Public Key Infrastructure Lab
1 Overview
The learning objective of this lab is for students to get familiar with the concepts in the Public-Key encryption and Public-Key Infrastructure (PKI). After finishing the lab, students should be able to gain a first-hand experience on public-key encryption, digital signatures, public-key certificates, certificate authorities, and authentication based on PKI. Moreover, students will be able to use tools and write programs to create secure channels using PKI.
This lab covers the following topics:
- Public-key encryption
- Public-Key Infrastructure (PKI)
- Certificate Authority (CA) and root CA
- X.509 certificate and self-signed certificate
- Apache, HTTP, and HTTPS
- Man-in-the-middle attacks
Related Readings. Detailed coverage of PKI can be found in the following:
- Chapter 23 of the SEED Book, Computer & Internet Security: A Hands-on Approach, 2nd Edition, by Wenliang Du. See details at https://www.handsonsecurity.net
2 Lab Enviroment
2.1 OpenSSL
In this lab, we will generate public-key certificates, and then use them to secure web servers. The certificate generation tasks will be conducted on the VM, but we will use a container to host the web server.
2.2 DNS Setup
In this document, we use www.bank32.com as an example to show how to set up an HTTPS web server with this name. You need to use a different name for the lab. Use your ubit name and the year to specify the server. For example, if John Smith (UBIT josmit2) does this lab in 2020, the server name should be www.josmit22020.com. You do not need to own this domain; you just need to map this name to the container’s IP address by adding the following entries to /etc/hosts (the first entry is required, otherwise, the example in this lab description will not work):
10.9.0.80 www.bank32.com
10.9.0.80 www.josmit22020.com
2.3 Container Setup
Download the labsetup file from SEED Labs here: https://seedsecuritylabs.org/Labs_20.04/Files/Crypto_PKI/Labsetup.zip
3 Lab Tasks
3.1 Task 1: Become a Certificate Authority (CA)
A Certificate Authority (CA) is a trusted entity that issues digital certificates. The digital certificate certifies the ownership of a public key by the named subject of the certificate. A number of commercial CAs are treated as root CAs; VeriSign is the largest CA at the time of writing. Users who want to get digital certificates issued by the commercial CAs need to pay those CAs.
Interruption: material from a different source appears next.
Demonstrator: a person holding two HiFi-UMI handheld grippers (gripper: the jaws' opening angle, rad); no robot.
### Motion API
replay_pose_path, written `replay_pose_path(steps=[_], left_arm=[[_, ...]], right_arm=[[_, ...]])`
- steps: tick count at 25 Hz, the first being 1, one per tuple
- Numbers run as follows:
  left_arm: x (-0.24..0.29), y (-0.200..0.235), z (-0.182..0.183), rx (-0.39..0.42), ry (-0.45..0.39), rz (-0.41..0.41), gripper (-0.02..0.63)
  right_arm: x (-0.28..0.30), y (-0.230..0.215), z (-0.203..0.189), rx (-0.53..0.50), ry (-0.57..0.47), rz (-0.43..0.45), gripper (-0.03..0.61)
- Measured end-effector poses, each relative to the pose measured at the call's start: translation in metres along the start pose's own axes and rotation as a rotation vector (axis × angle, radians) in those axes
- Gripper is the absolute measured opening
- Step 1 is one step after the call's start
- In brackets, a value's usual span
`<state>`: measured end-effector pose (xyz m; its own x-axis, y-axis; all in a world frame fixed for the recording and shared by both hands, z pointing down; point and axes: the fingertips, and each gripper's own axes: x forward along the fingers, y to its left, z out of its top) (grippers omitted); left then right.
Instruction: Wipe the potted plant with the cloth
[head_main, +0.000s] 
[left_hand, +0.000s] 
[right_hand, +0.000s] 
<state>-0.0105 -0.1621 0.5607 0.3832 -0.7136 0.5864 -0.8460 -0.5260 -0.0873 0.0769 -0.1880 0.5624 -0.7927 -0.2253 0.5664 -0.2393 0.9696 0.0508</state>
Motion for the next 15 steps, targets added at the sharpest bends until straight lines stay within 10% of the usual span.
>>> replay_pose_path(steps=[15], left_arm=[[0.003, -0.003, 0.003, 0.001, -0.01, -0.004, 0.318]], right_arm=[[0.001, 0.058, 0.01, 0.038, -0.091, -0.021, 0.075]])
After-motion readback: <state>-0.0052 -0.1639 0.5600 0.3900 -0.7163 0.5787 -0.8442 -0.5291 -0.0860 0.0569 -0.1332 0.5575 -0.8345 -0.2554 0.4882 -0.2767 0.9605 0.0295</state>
In this lab, we need to create digital certificates, but we are not going to pay any commercial CA. We will become a root CA ourselves, and then use this CA to issue certificate for others (e.g. servers). In this task, we will make ourselves a root CA, and generate a certificate for this CA. Unlike other certificates, which are usually signed by another CA, the root CA’s certificates are self-signed. Root CA’s certificates are usually pre-loaded into most operating systems, web browsers, and other software that rely on PKI. Root CA’s certificates are unconditionally trusted.
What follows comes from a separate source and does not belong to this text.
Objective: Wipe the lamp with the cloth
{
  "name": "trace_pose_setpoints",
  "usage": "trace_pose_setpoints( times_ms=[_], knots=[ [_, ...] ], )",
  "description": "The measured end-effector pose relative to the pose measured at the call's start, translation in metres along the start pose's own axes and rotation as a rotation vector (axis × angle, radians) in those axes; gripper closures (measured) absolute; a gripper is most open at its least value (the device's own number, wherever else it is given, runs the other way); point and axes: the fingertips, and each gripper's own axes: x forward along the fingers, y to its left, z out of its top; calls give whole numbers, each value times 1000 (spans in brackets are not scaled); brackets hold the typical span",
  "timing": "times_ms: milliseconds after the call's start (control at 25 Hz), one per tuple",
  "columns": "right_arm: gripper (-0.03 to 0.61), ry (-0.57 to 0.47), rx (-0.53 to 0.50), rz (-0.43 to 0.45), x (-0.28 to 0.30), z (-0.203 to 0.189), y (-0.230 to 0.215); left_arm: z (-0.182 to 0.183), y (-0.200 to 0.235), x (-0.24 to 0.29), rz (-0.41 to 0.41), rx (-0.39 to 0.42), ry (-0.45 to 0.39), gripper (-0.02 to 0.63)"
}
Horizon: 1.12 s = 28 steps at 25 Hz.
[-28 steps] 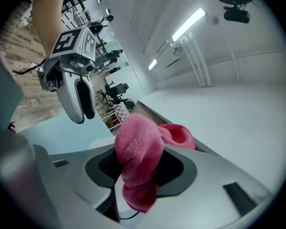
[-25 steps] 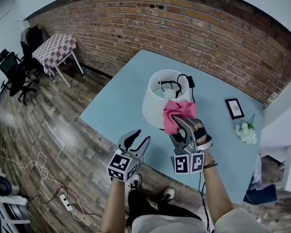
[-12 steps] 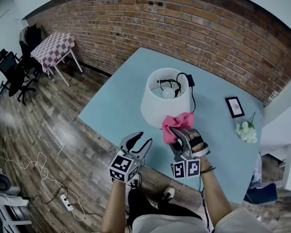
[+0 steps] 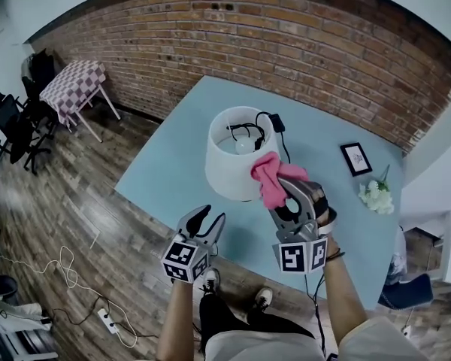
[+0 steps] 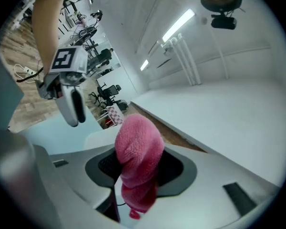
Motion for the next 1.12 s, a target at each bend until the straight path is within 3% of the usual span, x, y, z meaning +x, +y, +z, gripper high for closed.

The Configuration File (openssl.conf)
In order to use OpenSSL to create certificates, you have to have a configuration file. The configuration file usually has an extension .cnf. It is used by three OpenSSL commands: ca, req and x509. The manual page of openssl.conf can be found using Google search. You can also get a copy of the configuration file from /usr/lib/ssl/openssl.cnf
with the command.
$ cp /usr/lib/ssl/openssl.cnf .
After copying this file into your current directory, you need to create several sub-directories and files as specified in the configuration file (look at the [CA default] section):
$ mkdir demoCA //base directory where everything is kept
$ mkdir demoCA/certs //directory where issued certs are kept
$ mkdir demoCA/crl //directory where the issued crl are kept
$ mkdir demoCA/newcerts //directory for new certs
$ touch demoCA/index.txt //database index file
$ echo 1000 > demoCA/serial //file with the current serial number
Certificate Authority (CA)
As we described before, we need to generate a self-signed certificate for our CA. This means that this CA is totally trusted, and its certificate will serve as the root certificate. You can run the following command to generate the self-signed certificate for the CA:
$ openssl req -new -x509 -keyout ca.key -out ca.crt -config openssl.cnf
You will be prompted for information and a password. Do not lose this password, because you will have to type it each time you want to use this CA to sign certificates for others. You will also be asked to fill in some information, such as the Country Name, Common Name, etc. - the values that you enter are not important, but you should write them down. The output of the command are stored in two files: ca.key and ca.crt. T he file ca.key contains the CA’s private key, while ca.crt contains the public-key certificate.
We can use the following commands to look at the decoded content of the X509 certificate and the RSA key (-text means decoding the content into plain text; -noout means not printing out the encoded version):
openssl x509 -in ca.crt -text -noout
openssl rsa -in ca.key -text -noout
Please run the above commands. From the output, please identify the followings:
- What part of the certificate indicates this is a CA’s certificate?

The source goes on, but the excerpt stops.